• **Exercise objective**: Your answer should consist of each line from the data below that contains "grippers".
┌─ Information shown
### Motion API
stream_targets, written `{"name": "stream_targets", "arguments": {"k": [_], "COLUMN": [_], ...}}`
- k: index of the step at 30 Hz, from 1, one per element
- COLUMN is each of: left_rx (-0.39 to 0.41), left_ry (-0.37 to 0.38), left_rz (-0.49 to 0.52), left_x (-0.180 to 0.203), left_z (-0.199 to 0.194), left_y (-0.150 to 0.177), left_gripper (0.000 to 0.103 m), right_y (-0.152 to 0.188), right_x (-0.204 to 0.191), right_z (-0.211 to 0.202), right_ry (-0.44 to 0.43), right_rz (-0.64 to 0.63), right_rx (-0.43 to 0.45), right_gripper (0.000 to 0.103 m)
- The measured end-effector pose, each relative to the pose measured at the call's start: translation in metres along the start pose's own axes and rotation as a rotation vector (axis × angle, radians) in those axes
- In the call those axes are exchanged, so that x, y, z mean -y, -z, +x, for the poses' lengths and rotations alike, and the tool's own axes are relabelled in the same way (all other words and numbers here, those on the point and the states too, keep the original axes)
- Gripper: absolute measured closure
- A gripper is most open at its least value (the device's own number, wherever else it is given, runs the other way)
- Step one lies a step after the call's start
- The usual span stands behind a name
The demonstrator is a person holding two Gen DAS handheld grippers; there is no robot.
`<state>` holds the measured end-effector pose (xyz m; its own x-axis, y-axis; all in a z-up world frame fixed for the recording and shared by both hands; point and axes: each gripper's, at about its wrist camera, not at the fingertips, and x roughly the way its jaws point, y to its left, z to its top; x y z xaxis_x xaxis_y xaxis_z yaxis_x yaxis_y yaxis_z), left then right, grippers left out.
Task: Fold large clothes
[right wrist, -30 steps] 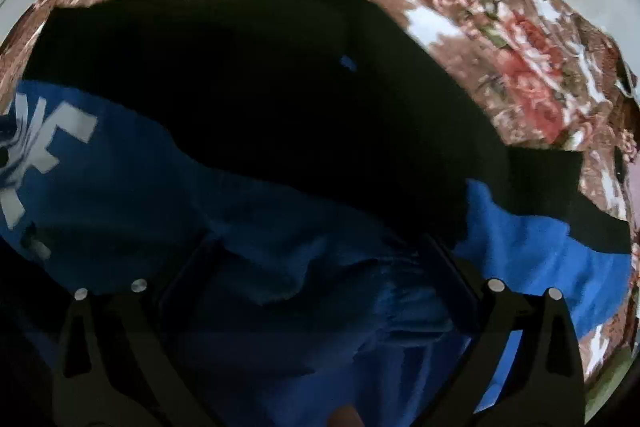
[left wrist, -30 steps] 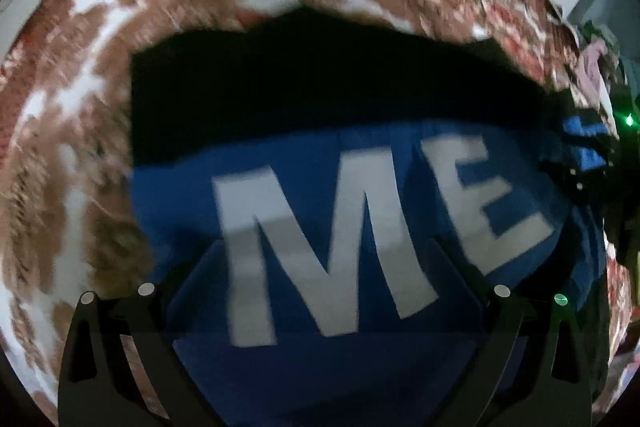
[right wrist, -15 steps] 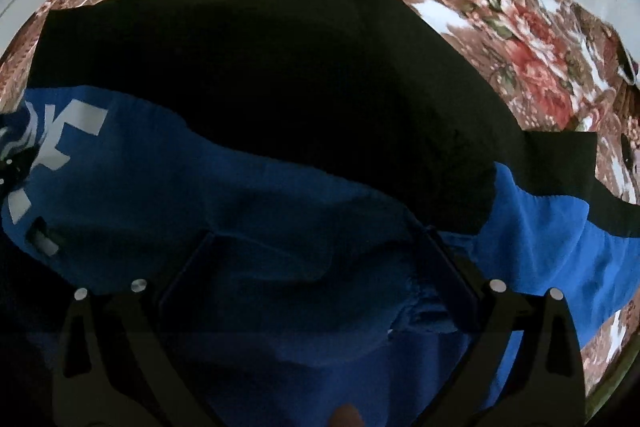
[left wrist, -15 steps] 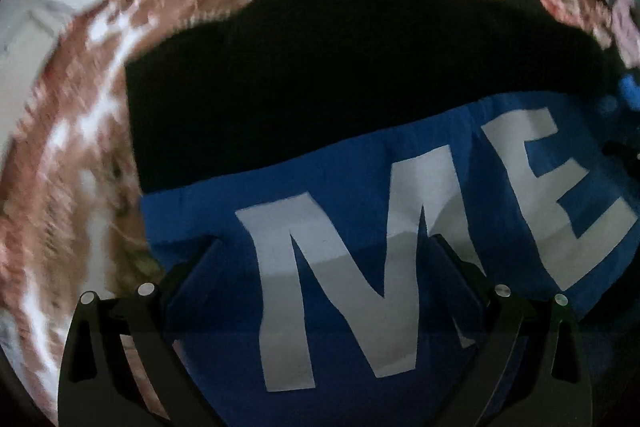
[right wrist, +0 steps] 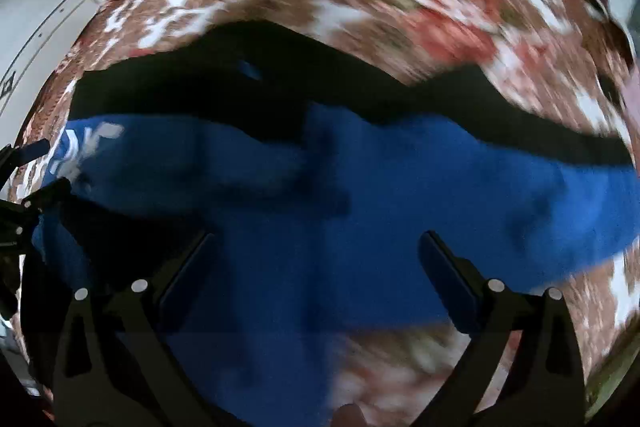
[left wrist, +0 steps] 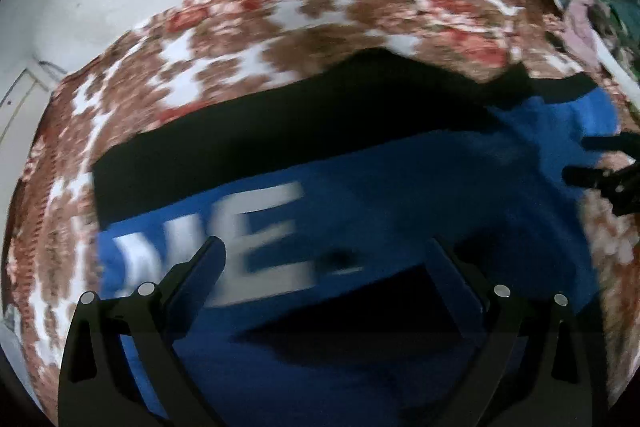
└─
• **Written solution**:
The demonstrator is a person holding two Gen DAS handheld grippers; there is no robot.
`<state>` holds the measured end-effector pose (xyz m; its own x-axis, y-axis; all in a z-up world frame fixed for the recording and shared by both hands; point and axes: each gripper's, at about its wrist camera, not at the fingertips, and x roughly the way its jaws point, y to its left, z to its top; x y z xaxis_x xaxis_y xaxis_z yaxis_x yaxis_y yaxis_z), left then right, grippers left out.

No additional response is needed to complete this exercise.